Solam se echó hacia atrás, desafiante, y cruzó los brazos.
Fidelma guardó silencio unos instantes y a continuación se permitió un asomo de sonrisa en la comisura de los labios. Movió la cabeza con tristeza.
– Tenéis una excelente técnica judicial, Solam. Por desgracia, más os vale reservarla para la sala del tribunal. Y no lo olvidéis: los brehons se basan en hechos, no en arranques emotivos.
Solam se puso en pie de un salto. Estaba rojo de furia. Fidelma había hecho una acertada valoración de su carácter vehemente. Consideró para sí que la expresiva irritabilidad del dálaigh podía ser para ella un buen recurso en su defensa ante los brehons. Por un momento pensó que la ira de Solam iba a estallar en forma de furia verbal. Pero el menudo dálaigh tragó hiel.
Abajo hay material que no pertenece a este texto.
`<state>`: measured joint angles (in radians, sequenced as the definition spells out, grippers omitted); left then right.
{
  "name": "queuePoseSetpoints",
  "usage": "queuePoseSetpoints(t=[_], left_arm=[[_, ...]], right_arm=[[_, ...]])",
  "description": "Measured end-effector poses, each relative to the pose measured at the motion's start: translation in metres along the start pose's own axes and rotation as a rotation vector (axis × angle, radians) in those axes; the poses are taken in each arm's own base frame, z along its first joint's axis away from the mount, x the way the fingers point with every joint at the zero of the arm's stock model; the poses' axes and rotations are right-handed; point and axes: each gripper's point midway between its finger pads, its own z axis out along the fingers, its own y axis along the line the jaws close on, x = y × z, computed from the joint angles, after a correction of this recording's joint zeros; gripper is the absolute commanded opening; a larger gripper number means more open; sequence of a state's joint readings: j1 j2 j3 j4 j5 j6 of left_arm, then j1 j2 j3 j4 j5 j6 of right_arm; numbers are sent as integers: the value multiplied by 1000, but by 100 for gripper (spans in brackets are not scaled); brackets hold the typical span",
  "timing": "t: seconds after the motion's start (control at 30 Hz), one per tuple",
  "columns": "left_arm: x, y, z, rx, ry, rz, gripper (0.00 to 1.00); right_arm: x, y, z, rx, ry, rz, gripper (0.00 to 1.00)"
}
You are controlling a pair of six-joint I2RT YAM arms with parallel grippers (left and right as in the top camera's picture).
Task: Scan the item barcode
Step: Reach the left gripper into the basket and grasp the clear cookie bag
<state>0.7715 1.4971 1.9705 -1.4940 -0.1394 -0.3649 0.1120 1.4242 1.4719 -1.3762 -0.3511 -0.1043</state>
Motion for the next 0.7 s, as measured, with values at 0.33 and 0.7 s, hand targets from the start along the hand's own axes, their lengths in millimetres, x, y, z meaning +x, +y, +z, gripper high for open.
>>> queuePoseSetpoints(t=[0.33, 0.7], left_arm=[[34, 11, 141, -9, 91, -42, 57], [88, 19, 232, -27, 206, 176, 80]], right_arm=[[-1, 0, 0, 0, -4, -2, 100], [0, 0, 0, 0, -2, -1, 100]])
– El tiempo dirá -murmuró Solam con rabia antes de salir indignado de la biblioteca, y haciendo tal ruido, que un par de escribas levantaron la cabeza de los libros.
El bibliotecario jefe se levantó de su sitio y se acercó a Fidelma con mirada ofendida.
– El Uí Fidgente no ha devuelto el libro a su lugar -comentó al ver el libro que Solam había estado consultando-. Supongo que ya ha terminado, ¿no?
Fidelma hizo una mueca al bibliotecario y se excusó:
– Supongo que sí.
El monje se inclinó para recoger el volumen, pequeño y encuadernado en piel. De forma inesperada, Fidelma extendió una mano y detuvo al hombre.
– Un momento…
Giró el libro para leer el título. Era un ejemplar de la Vida de Ailbe. Lo entregó al bibliotecario, reflexionando.